> _Exercise goal_: Please return every line of the records below that holds the word "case".

##### Data records

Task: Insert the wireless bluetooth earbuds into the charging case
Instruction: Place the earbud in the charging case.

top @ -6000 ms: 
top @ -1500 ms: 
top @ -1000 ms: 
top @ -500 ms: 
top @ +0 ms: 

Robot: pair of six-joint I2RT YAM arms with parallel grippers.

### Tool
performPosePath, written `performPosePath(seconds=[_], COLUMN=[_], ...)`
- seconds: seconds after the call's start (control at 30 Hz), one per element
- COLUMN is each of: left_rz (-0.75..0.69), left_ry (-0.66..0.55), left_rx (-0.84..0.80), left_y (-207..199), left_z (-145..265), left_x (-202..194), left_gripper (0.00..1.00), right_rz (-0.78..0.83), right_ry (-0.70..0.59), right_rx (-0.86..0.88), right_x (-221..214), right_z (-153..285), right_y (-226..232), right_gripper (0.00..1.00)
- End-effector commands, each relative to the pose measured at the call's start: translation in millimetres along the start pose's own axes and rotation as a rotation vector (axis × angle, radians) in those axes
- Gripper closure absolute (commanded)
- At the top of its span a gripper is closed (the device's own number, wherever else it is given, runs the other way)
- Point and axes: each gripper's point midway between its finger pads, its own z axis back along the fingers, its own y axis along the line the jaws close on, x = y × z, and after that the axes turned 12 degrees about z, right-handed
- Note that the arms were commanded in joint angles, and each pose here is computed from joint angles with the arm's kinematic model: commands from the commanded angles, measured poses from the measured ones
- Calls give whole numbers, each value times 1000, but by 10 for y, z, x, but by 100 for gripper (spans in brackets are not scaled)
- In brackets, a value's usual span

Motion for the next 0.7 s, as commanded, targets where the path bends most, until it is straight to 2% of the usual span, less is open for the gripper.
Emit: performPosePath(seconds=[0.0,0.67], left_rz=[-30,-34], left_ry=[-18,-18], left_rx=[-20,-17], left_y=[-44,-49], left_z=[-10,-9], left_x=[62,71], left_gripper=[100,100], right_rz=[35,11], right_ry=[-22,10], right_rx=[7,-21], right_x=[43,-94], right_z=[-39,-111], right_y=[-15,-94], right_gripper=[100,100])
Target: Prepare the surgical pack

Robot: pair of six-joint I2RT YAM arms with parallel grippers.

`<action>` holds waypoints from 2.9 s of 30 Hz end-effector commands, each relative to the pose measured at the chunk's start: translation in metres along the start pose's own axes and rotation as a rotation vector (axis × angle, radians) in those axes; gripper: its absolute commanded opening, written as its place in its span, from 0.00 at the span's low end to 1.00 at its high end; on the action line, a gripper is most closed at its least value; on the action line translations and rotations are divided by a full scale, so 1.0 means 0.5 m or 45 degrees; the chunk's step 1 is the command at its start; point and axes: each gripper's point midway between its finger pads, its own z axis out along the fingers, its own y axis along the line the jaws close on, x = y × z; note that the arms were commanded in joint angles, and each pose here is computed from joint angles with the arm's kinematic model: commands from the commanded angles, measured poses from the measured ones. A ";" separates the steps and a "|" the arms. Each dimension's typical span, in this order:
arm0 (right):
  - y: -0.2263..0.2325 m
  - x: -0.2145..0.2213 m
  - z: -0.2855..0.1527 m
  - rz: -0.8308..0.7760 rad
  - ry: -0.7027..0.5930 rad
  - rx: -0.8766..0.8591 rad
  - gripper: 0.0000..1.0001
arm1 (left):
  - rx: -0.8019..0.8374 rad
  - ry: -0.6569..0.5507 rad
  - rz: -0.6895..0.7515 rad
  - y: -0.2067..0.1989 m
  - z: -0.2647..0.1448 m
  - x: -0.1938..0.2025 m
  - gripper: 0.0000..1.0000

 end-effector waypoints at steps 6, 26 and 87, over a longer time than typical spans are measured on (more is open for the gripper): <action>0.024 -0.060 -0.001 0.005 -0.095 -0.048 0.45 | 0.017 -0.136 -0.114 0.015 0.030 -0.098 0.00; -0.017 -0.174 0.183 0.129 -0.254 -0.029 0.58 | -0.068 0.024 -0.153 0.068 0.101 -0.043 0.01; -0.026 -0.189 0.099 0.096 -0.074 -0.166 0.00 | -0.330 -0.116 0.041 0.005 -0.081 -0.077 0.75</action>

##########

> _Task output_:
Task: Insert the wireless bluetooth earbuds into the charging case
Instruction: Place the earbud in the charging case.

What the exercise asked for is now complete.